Implications and Future Work

This research has significant implications for scalable and efficient training of BNNs. By linking NGPE with NGVI, the authors provide a robust framework for using adaptive weight noise to achieve fast convergence while capturing complex weight correlations within attainable computation rates. The alignment of variational posteriors with natural gradient methodologies opens new paths for exploring adaptive dynamics in more complex model architectures and tasks requiring refined uncertainty measures.

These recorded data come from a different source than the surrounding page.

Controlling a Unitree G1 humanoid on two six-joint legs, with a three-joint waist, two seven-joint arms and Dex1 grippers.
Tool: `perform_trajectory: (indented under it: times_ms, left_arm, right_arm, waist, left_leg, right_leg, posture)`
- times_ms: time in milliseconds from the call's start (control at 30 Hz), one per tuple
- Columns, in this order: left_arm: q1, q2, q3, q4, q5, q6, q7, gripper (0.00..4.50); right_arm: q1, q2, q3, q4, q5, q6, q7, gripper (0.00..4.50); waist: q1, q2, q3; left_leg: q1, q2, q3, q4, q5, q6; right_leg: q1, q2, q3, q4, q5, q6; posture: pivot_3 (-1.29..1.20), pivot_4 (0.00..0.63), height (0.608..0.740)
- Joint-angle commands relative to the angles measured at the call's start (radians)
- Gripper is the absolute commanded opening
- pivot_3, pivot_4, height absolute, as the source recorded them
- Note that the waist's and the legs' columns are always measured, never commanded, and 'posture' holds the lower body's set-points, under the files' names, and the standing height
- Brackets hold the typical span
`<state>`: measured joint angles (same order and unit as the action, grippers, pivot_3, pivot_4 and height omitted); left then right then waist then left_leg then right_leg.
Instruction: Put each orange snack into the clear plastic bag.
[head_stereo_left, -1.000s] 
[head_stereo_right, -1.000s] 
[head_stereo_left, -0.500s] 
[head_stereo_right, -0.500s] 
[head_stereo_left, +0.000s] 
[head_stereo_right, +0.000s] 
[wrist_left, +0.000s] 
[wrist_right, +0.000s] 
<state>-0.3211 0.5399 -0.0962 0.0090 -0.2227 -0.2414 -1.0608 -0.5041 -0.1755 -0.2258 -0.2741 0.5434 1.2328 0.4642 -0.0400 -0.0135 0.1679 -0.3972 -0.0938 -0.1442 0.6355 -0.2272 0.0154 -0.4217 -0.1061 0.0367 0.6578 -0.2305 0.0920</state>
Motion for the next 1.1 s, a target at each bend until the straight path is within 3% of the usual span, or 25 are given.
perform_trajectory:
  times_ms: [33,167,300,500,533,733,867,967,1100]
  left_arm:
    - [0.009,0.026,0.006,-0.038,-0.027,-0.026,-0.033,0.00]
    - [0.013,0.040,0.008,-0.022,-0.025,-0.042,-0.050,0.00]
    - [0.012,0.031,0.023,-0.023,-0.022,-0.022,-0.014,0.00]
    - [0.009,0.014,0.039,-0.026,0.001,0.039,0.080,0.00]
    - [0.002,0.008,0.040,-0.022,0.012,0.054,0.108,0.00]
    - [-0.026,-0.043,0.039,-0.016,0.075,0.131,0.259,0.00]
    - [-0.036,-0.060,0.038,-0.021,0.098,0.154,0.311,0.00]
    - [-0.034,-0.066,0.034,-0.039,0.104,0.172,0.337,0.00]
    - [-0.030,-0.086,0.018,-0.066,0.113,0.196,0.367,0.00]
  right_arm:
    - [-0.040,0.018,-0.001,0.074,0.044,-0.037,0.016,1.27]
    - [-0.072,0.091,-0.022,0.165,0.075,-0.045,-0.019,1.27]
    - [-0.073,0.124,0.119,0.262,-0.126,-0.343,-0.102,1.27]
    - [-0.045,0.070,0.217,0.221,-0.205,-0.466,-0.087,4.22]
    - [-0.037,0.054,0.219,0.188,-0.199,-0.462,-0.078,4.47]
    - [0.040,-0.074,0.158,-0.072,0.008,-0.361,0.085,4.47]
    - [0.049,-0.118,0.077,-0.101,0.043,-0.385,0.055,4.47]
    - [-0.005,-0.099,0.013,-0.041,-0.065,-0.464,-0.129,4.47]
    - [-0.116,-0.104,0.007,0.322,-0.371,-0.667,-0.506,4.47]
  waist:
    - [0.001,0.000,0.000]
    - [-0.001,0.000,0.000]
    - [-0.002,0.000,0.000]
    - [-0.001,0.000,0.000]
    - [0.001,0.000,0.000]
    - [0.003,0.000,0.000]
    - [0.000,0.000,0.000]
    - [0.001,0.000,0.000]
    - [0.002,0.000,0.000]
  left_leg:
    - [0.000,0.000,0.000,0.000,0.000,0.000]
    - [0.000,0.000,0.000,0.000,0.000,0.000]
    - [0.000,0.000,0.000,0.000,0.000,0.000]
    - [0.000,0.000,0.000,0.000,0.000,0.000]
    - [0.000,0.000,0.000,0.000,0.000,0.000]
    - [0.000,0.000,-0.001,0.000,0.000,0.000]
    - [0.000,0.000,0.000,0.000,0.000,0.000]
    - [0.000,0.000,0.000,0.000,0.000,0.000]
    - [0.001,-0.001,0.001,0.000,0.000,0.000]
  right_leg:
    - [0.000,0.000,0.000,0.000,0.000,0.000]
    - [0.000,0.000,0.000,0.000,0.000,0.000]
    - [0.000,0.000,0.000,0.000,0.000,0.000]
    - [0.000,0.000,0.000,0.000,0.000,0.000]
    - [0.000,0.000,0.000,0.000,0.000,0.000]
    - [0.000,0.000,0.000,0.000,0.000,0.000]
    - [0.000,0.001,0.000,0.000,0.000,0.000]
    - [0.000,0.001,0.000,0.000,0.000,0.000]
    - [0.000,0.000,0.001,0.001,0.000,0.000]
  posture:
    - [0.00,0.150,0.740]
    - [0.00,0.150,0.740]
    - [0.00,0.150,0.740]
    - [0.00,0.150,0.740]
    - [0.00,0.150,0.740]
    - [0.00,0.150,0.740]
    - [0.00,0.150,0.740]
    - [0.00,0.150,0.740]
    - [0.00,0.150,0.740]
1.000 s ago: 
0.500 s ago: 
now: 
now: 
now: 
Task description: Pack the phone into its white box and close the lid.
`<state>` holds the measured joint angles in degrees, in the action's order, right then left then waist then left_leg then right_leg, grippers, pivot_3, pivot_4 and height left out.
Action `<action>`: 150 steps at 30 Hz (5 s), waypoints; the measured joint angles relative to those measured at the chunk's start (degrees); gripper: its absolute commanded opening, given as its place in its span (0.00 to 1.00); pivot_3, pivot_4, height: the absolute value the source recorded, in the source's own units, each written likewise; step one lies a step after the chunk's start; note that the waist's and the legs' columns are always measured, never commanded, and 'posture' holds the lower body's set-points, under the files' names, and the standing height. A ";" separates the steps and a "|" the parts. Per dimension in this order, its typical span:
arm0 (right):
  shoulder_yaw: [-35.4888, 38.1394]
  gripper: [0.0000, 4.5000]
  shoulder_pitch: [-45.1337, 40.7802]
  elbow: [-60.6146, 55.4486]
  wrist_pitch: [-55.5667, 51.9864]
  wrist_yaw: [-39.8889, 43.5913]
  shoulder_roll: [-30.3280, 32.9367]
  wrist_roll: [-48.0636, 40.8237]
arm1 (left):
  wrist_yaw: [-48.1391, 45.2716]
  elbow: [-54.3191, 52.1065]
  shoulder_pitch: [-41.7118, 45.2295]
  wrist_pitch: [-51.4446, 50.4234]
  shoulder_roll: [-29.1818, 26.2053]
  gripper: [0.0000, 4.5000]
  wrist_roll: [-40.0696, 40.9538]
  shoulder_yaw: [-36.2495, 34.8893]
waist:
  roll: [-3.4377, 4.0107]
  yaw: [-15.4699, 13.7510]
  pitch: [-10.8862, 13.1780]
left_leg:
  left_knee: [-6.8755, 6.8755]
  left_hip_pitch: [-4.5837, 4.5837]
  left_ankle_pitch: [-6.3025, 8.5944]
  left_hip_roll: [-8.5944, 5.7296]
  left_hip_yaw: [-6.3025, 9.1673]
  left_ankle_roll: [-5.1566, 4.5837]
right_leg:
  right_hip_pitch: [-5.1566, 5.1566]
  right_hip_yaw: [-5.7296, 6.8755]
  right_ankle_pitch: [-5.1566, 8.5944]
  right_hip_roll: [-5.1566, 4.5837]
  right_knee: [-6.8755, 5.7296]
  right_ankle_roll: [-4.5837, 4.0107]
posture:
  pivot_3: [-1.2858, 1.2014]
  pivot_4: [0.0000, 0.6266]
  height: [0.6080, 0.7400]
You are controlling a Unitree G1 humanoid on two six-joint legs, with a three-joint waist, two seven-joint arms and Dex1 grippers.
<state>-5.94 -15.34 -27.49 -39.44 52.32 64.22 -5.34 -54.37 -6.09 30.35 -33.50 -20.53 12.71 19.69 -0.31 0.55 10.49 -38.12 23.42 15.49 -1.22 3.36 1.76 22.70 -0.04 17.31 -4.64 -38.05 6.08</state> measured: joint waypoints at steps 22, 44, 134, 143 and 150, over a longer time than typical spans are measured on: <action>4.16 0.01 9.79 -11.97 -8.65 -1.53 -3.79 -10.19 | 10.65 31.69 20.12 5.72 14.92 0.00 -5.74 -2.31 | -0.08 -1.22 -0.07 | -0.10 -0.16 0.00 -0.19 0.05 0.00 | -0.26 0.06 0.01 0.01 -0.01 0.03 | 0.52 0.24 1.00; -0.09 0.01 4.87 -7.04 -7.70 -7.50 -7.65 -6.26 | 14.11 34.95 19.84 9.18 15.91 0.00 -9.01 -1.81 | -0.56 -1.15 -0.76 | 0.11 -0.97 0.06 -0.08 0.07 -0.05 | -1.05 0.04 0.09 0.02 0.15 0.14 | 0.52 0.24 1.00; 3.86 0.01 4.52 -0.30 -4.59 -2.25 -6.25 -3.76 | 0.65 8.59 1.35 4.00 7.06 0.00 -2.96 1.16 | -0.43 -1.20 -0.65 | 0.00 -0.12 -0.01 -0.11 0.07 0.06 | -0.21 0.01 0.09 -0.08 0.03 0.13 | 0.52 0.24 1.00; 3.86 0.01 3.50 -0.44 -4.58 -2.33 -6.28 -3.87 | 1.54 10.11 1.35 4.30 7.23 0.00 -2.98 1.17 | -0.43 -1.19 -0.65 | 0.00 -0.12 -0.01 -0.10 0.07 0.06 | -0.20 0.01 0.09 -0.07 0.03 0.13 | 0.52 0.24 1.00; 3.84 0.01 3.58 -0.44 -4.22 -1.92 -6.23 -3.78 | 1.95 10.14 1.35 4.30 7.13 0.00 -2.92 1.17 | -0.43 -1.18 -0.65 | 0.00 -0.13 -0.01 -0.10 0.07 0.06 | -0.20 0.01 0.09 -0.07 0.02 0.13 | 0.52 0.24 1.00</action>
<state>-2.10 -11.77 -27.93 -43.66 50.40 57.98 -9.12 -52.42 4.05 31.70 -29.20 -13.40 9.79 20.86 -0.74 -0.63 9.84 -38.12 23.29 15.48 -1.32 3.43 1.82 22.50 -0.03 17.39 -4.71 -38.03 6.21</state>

In the field of future research, the framework described can be extended to explore other variational posterior formats, investigate different neural architectures, and apply it to large-scale datasets beyond what was tested. Particularly, given the intrinsic damping property observed, further exploration into optimizing damping strategies could yield additional performance benefits.

In summary, the paper delivers a comprehensive strategy to incorporate variational inference into neural network training efficiently. This innovation in handling Bayesian uncertainties not only advances theoretical understanding but also injects practical advantages into deep learning methodologies.